Yes, Patrick Hamilton, that guy you’ve never heard of, him again, the play-write and novelist. Not to be confused with Hamilton the play… Anyway…
He achieved success at a very young age and was only 25 when his hit play, Rope made him famous and rich (as plays did back then). The Midnight Bell (novel) followed and then Gaslight (from where the term gaslighting originates) and by then he was much better known than any of his still famous contemporaries… such as Graham Greene.
That’s right, at 27 he was more famous that Graham Greene – Our Man in Havana, The Quiet American etc –And yet, you’ve still never heard of him… so why on Earth is that? Some people like to think it’s because of his weird lifestyle and existence. (He came from wealth, fell in love with prostitutes, regularly, and got hit by a car that took his nose with it). Even after that he carried on writing hits, war-time dramas, comparable to For Whom The Bells Toll (1940) but with more tension, more drama, more guts.

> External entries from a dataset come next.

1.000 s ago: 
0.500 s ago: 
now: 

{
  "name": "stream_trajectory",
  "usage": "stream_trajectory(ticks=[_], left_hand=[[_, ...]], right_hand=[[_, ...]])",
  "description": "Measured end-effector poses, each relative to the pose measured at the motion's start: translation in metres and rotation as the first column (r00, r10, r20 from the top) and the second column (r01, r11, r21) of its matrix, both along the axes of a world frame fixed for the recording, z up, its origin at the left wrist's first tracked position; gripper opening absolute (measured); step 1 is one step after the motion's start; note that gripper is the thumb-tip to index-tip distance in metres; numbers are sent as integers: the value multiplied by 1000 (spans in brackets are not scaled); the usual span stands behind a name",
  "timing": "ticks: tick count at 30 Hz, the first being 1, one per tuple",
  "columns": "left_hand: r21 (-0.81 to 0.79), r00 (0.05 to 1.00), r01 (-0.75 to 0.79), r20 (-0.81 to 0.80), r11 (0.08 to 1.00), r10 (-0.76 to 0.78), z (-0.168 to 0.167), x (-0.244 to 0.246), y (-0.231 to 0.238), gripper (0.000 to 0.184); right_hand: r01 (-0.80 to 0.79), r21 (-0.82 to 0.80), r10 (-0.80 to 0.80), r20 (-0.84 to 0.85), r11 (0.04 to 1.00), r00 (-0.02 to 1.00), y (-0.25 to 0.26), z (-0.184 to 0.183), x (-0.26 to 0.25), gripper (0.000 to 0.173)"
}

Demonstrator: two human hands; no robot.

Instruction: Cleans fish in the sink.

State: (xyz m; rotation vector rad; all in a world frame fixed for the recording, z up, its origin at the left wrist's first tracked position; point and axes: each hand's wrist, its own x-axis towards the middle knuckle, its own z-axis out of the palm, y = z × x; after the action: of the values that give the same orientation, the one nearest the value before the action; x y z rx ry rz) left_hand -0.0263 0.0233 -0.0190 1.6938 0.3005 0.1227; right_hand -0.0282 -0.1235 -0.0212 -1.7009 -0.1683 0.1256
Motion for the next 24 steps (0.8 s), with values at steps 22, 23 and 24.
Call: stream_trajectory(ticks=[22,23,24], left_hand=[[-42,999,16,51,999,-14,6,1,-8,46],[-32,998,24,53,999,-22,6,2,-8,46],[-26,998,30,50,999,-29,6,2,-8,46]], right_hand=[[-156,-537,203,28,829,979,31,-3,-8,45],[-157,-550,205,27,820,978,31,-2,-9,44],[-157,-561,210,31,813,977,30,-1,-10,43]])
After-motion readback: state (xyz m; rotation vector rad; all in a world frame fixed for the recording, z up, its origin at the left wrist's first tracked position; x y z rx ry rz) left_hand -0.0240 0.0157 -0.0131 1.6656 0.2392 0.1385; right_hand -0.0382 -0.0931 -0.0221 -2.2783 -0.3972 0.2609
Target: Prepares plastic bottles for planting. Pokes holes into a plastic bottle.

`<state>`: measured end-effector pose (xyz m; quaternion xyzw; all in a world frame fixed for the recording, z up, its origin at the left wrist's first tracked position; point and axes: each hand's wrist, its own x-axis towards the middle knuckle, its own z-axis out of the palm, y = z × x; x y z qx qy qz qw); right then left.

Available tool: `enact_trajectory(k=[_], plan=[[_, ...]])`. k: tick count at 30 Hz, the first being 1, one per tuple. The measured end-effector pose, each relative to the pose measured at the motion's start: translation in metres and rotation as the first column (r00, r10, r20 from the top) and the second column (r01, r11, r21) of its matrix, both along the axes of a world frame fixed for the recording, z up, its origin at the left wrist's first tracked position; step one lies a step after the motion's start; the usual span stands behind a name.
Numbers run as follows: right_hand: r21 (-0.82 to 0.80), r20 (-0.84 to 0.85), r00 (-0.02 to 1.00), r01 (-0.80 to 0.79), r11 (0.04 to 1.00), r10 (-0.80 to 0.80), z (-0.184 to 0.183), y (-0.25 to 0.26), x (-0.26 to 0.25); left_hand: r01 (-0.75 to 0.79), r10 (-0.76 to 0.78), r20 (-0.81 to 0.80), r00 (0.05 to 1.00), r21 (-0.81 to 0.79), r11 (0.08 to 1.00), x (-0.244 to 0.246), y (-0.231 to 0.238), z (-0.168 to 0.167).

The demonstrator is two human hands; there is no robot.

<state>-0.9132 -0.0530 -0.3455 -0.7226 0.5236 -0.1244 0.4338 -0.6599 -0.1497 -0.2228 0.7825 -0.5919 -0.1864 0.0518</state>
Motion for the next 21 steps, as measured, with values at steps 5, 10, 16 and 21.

Perhaps the reason we don’t treasure Hamilton in the present day is because he didn’t treasure himself. Take for example, Gaslight. He actually “borrowed” the idea of a flickering gaslight from a failed book of his brother Bruce’s, To Be Hanged (1938),
It was a massive success as we’ve already said. In New York, it had the longest run of a foreign play in Broadway history and by 1944 it had already been adapted for film, not just once but twice. However, Hamilton wrote it as a pastiche, and didn’t love it. And the name, Gaslight kind of suggests that.
“What should I call it? Blah! The gaslight kind of flickers. Gaslight, there. Done!”
It reminds me of a friend asking me (a longtime ago) What’s gaslighting? She knew the term but couldn’t guess the meaning. That’s a lot like how you have no idea what his books are about from the titles.
Martin Amis wrote once that book titles shouldn’t be too clever. That a title such as Hangover Square (referring the famous Hanover Square in west London, which was (is) a drinking haunt) and excessive drinking, was a guaranteed way to make people put your book down before they had read it. And he may have a point, Rope? What happens, no idea? There’s a dead body in a box…okay? The Slaves of Solitude, well that sounds both impersonal and depressing, nothing like the funny, weird, knowing book of the same name.
With that in mind, I have some suggestions for the next time Penguin re-releases some of Hamilton stuff… Maybe they should rename the books and Photoshop a smile on that face too.
I for one can’t wait to re-read:
“Maniac with a nine- iron” (Hangover Square), “The Talented Mr Gorsly” (Gorse) or “There’s a f**king body in the box, can’t you smell it?” (Rope).
So when we’re naming our books, looking for clever titles that will make the reader go ‘ahhhh I totally get it’, maybe we just should not bother. Spell it out. People are busy.